I dont see how! If it be done, it would have been done! This high salary paid guy just empty talk!
https://money.usnews.com/investing/news/articles/2020-10-17/fed-officials-call-for-tougher-regulation-to-prevent-asset-bubbles-ft
Puts on NIO and their 1800% gain this year
This is akin to an arsonist calling for better fire prevention.
right ..
why you said it when I just bought it
Nobody creates more asset bubbles than the FOMC
The Fed can't create this "Monetary Policy", congress does. So that basically explains everything we need to know right away : Nothing will change, and the Fed will HAVE to bail out the country is a major risk occurs during leveraged risk taking. The Fed's hands are tied and can do NOTHING except print money, repo, play with interest rates and buyback bonds. There's no political incentive to change financial regulation (billionaires LOVE the profits and donate to PACs heavily) so congress will sit on their hands regarding preventing bubbles, as they already have been. This is nothing.
finally they verbalize what we've all known this whole time. the only question is when we the markets reflect the lack of consistent printed money support?
They won't. The entire market is built on the fact that USA has a vested interest in not allowing itself to implode. It's built to V off bottoms on excessive stimulus news. There's really no risk for rich people, they just buy and buy and buy and hedge and buy and sell their hedges during a crash and buy and buy... and they do it with AI, while they golf. This market is pinned to a wall, or America collapses into financial ruin. Plan accordingly.
Here comes the sell off
too late
this is literally nothing.
The sell-off is coming, perhaps as late as after the election, as a 'sell the news' event
there come inflation
Whoever at FT posted this jun. k didn't do their homework or they would have come across my comments that the old Romans played this IDENTICAL GAME for 300 years before their empire collapsed. -- Sorry, we're royally stuck on the same path of kicking the can down the road and bye-bye dollar
Like they have any “monetary policy” except creating new money. Of course, they do not have any choice, because politicians of all stripes demand more money, because voters want it. Dysfunctional system, aka late-stage democracy.
Yuppppp
BIGGEST JOKE IN TOWN -- ROFL. I Bet that ●DJT smells he's losing to Biden (otherwise he wouldn't tolerate this type of talk) ●went short .. --- First we had repo loans with Billions --- (Totally s..ks that this potus is allowed to 2-time the market without the SEC seeing every trade his account makes. All of DJT's wider family circles should have the same audit team reviewing their transactions every week)
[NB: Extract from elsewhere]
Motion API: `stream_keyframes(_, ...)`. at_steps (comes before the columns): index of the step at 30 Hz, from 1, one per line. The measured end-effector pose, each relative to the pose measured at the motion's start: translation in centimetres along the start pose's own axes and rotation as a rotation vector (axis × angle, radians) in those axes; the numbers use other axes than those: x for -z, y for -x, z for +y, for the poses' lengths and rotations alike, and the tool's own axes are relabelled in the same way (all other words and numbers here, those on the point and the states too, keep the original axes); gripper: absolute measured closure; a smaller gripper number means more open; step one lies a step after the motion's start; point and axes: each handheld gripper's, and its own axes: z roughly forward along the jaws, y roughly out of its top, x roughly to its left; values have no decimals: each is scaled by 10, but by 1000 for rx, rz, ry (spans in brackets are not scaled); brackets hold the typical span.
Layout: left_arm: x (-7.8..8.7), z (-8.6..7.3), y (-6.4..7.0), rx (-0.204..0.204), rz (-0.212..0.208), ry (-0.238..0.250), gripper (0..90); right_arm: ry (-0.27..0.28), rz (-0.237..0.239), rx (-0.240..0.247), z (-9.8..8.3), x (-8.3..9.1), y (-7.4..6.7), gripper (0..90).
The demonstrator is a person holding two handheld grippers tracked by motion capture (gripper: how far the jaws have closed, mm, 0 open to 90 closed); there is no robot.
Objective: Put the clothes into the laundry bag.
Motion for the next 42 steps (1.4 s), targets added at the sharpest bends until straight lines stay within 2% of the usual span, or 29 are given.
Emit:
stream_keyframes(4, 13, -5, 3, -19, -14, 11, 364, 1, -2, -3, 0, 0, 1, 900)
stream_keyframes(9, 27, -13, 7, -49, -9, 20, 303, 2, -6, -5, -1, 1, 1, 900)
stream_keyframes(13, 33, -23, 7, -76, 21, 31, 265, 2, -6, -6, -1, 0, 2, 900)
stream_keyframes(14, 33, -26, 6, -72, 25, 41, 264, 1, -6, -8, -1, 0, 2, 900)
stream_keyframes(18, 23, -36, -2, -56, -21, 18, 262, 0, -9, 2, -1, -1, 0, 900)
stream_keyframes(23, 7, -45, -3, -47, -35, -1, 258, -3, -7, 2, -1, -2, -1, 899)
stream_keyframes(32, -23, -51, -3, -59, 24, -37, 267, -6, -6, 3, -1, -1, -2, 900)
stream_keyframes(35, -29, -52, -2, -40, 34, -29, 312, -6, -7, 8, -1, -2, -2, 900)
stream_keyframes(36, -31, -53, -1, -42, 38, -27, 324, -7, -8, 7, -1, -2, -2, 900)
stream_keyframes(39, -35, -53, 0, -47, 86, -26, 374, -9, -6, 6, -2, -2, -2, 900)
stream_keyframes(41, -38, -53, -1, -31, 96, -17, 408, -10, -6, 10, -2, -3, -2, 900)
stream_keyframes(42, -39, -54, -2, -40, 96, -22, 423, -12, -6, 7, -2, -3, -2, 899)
.. (with Billions ..) getting lost and never repaid by various banks who borrowed the money in the 1st place ..
bring your political bs elsewhere.
The only way to prevent asset bubbles is to outlaw fiat currencies...and get government out of banking altogether.
.. and reverse 1970's gold stsndard situation
So basically, asset bubbles are here to stay because governments that have no control over their own currency have national security risks and lack the necessary control to maximize their currencies impact as needed. We are not moving away from fiat currency.